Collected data
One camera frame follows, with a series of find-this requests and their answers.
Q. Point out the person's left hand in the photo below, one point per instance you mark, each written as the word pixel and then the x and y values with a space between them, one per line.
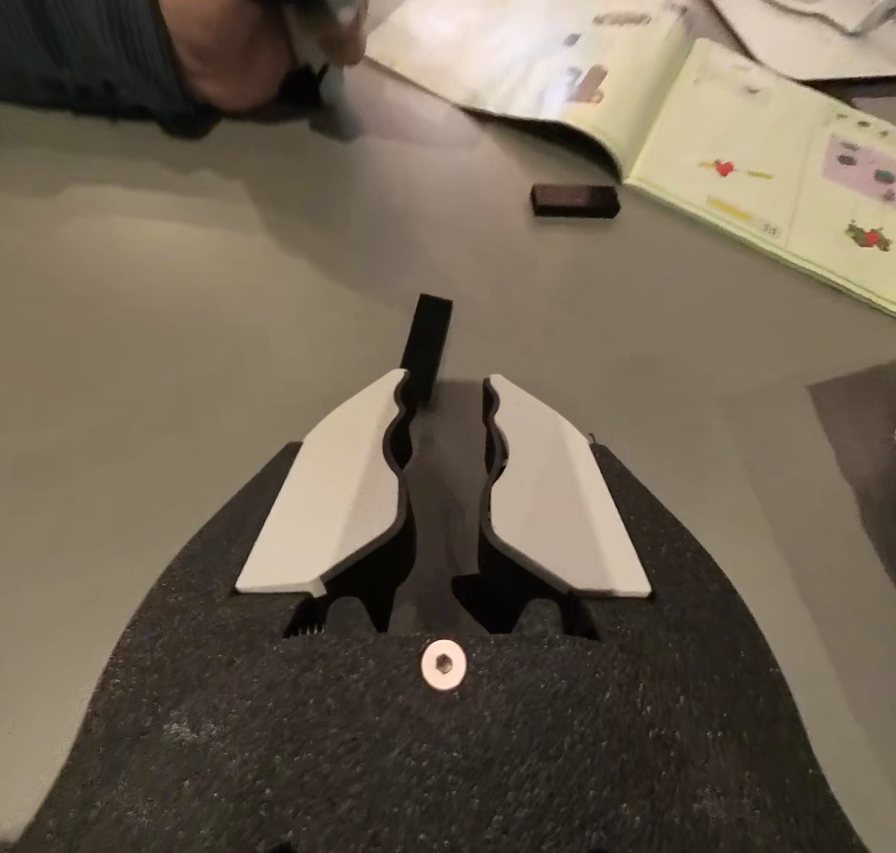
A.
pixel 224 48

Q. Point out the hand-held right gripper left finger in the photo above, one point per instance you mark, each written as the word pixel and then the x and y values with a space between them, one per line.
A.
pixel 329 503

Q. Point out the white tablet stand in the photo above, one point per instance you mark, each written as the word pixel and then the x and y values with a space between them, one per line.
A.
pixel 770 41

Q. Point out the pale green instruction booklet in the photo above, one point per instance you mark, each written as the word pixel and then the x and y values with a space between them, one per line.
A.
pixel 735 132

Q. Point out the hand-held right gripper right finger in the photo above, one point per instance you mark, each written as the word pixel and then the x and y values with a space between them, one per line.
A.
pixel 567 510

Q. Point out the grey desk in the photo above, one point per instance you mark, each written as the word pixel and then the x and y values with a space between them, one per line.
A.
pixel 210 307

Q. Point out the person's left forearm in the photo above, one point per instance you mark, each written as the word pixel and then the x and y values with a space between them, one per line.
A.
pixel 70 27

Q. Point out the black long brick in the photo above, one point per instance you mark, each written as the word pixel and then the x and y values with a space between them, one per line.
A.
pixel 427 342
pixel 574 200

(Instructions to follow):
Search the data above for the string "hand" and return every line that has it.

(Exercise answer):
Q. Point out the person's left hand in the photo below, one point per instance you mark, each written as the word pixel and then the x and y values with a space between them, one per line.
Q. Point out the hand-held right gripper left finger in the photo above, one point per instance you mark, each written as the word pixel and then the x and y values with a space between them, one per line.
Q. Point out the hand-held right gripper right finger in the photo above, one point per instance you mark, each written as the word pixel and then the x and y values with a space between them, one per line.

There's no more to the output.